RECORDED INFORMATION: Begin

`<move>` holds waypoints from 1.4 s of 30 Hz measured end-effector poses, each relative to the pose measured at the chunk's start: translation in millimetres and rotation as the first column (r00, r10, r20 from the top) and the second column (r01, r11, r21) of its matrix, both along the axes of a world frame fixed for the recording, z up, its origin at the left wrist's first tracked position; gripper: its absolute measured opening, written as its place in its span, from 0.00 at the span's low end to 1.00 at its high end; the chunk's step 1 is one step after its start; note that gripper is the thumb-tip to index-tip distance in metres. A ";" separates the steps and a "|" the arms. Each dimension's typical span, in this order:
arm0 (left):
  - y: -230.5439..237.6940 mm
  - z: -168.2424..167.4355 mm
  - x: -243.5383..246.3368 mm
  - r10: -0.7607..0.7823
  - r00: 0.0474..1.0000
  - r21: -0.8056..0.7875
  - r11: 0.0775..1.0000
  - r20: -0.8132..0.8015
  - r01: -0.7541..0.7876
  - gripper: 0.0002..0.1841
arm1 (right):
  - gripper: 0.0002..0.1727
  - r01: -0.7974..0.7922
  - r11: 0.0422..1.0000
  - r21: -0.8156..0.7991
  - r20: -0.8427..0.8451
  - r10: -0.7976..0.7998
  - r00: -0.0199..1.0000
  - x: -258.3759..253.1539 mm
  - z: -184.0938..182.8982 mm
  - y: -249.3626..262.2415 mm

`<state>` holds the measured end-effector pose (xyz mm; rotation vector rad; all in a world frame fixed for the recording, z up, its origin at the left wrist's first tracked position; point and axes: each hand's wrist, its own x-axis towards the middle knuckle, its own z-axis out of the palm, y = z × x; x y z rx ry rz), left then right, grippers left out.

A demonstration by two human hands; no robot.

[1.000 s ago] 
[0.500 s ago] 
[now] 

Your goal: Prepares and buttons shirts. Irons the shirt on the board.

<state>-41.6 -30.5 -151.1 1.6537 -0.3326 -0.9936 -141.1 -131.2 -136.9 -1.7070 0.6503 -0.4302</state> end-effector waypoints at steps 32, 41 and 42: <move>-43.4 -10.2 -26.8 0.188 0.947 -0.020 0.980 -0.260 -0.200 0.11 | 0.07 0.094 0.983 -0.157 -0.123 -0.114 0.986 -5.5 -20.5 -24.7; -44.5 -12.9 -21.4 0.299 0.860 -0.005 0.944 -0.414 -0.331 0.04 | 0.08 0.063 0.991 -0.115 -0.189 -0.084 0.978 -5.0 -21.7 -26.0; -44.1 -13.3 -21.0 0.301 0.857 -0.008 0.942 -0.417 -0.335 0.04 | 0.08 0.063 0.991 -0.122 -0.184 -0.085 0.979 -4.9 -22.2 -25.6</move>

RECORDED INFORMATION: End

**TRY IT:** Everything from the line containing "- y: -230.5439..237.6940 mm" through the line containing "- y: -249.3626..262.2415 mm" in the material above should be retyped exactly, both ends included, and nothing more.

**RESPONSE TO THE TASK:**
  - y: -230.5439..237.6940 mm
  - z: -168.2424..167.4355 mm
  - x: -243.5383..246.3368 mm
  - r10: -0.7607..0.7823
  - r00: 0.0474..1.0000
  - r21: -0.8056..0.7875
  - r11: 0.0775..1.0000
  - r20: -0.8132..0.8015
  - r01: -0.7541..0.7876
  - gripper: 0.0002..0.1841
arm1 (right):
  - gripper: 0.0002..0.1727
  - r01: -0.7974..0.7922
  - r11: 0.0422..1.0000
  - r21: -0.8156..0.7991
  - r20: -0.8427..0.8451
  - r10: -0.7976..0.7998
  - r00: -0.0199..1.0000
  - x: -258.3759..253.1539 mm
  - z: -184.0938..182.8982 mm
  - y: -249.3626..262.2415 mm

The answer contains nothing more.